* _TO DO_
Scan the material below for the word "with", then copy every line in which it appears.
[RAW DATA — start]
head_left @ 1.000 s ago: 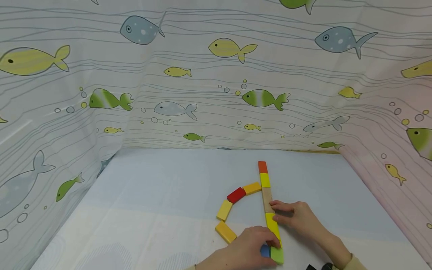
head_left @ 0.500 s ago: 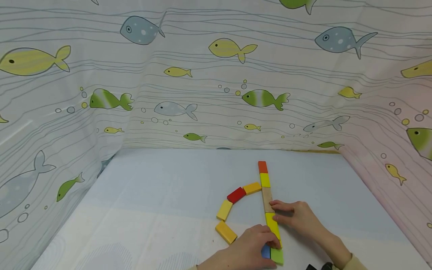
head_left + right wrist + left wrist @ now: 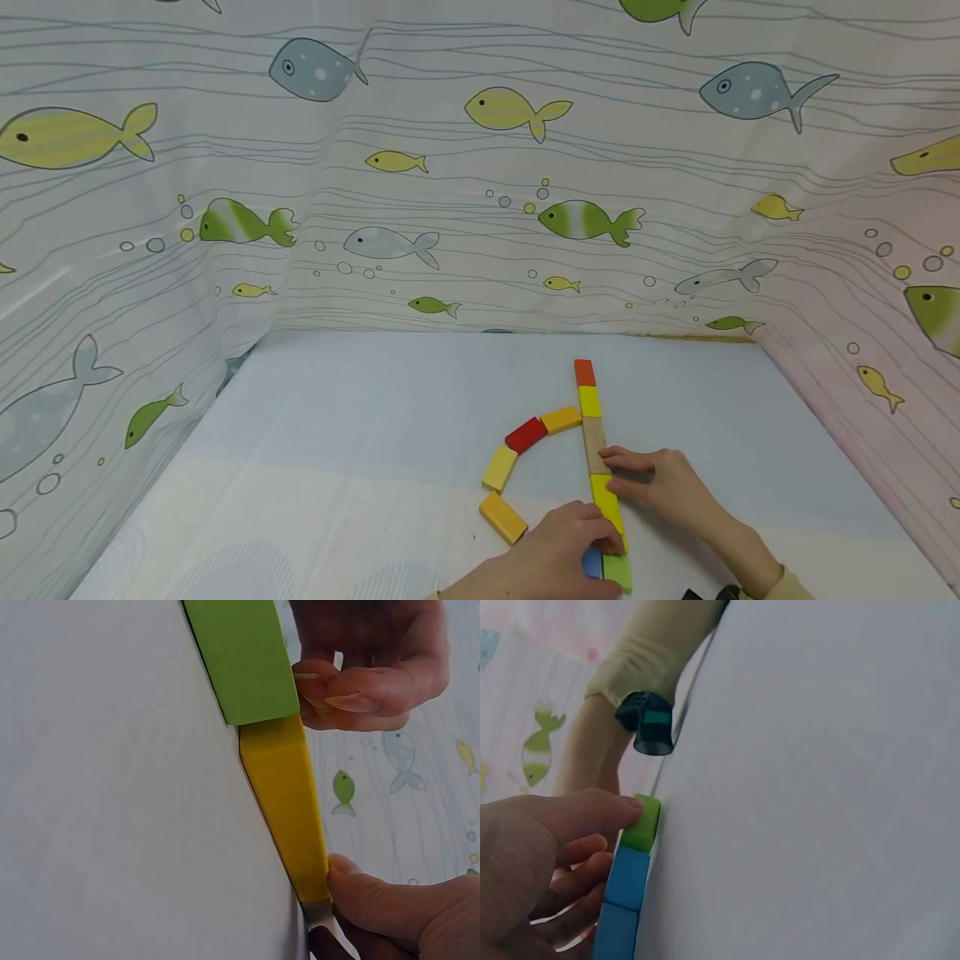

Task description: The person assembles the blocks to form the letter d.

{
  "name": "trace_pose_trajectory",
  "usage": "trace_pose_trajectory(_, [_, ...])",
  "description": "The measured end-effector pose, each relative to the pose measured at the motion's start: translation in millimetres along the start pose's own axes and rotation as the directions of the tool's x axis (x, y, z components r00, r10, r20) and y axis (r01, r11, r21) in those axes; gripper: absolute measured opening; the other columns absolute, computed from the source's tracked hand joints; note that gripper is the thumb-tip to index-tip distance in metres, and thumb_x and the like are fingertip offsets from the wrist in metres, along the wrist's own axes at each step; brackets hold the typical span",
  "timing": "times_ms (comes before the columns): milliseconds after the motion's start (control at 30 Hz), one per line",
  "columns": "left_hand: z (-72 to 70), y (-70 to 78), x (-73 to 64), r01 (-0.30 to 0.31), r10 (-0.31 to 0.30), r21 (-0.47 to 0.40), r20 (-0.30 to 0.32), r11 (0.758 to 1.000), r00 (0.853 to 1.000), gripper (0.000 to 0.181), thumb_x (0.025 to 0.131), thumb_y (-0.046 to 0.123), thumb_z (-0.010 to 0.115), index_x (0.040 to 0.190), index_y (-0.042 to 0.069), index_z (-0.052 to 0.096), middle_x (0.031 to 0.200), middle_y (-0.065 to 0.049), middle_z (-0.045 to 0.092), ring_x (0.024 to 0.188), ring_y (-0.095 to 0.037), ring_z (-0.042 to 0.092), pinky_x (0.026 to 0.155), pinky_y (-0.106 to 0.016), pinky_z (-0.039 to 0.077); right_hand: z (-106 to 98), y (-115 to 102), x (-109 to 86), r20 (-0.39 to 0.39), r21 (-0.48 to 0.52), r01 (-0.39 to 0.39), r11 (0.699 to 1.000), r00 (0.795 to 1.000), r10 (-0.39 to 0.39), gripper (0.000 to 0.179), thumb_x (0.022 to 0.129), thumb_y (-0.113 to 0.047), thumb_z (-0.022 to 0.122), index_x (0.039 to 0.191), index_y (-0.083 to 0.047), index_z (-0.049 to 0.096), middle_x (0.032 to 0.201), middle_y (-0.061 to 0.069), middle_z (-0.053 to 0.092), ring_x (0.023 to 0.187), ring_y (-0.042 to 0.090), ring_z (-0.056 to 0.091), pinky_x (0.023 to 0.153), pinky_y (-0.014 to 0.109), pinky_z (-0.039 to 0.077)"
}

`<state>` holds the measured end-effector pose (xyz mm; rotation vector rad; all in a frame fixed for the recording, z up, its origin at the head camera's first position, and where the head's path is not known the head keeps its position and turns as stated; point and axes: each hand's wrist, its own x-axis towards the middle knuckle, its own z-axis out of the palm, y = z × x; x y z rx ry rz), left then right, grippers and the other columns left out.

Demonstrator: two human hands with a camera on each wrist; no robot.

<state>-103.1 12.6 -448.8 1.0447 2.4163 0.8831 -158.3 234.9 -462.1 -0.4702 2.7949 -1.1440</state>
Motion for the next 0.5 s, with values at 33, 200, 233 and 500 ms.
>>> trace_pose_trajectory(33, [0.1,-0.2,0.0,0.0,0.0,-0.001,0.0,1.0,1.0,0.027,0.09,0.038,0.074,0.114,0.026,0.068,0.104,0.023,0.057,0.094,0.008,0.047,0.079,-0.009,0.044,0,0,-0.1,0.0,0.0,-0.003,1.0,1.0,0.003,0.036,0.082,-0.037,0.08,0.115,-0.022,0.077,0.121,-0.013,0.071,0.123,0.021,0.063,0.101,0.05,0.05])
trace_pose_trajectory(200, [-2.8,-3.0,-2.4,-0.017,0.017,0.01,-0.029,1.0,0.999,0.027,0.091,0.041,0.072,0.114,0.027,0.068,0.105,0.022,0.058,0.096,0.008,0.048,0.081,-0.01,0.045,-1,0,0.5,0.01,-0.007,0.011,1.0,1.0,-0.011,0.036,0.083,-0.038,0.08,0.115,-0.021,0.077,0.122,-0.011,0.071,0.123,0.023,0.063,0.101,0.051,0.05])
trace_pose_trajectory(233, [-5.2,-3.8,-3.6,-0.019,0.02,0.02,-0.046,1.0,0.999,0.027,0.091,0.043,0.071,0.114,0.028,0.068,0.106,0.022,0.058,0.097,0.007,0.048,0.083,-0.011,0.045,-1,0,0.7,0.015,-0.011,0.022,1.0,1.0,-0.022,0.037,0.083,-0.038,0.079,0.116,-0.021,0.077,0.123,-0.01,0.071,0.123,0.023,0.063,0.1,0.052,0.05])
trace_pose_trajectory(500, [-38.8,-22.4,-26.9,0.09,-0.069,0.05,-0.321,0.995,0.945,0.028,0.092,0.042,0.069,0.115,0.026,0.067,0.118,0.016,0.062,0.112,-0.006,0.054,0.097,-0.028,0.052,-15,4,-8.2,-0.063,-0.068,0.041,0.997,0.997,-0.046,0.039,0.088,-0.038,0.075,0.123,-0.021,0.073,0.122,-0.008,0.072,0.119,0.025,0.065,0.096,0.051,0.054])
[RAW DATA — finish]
* _ANSWER AREA_
Demonstrator: two human hands with a camera on each wrist; no robot.
Motion for the next 0.5 s, with values at 33, 200, 233 and 500 ms.

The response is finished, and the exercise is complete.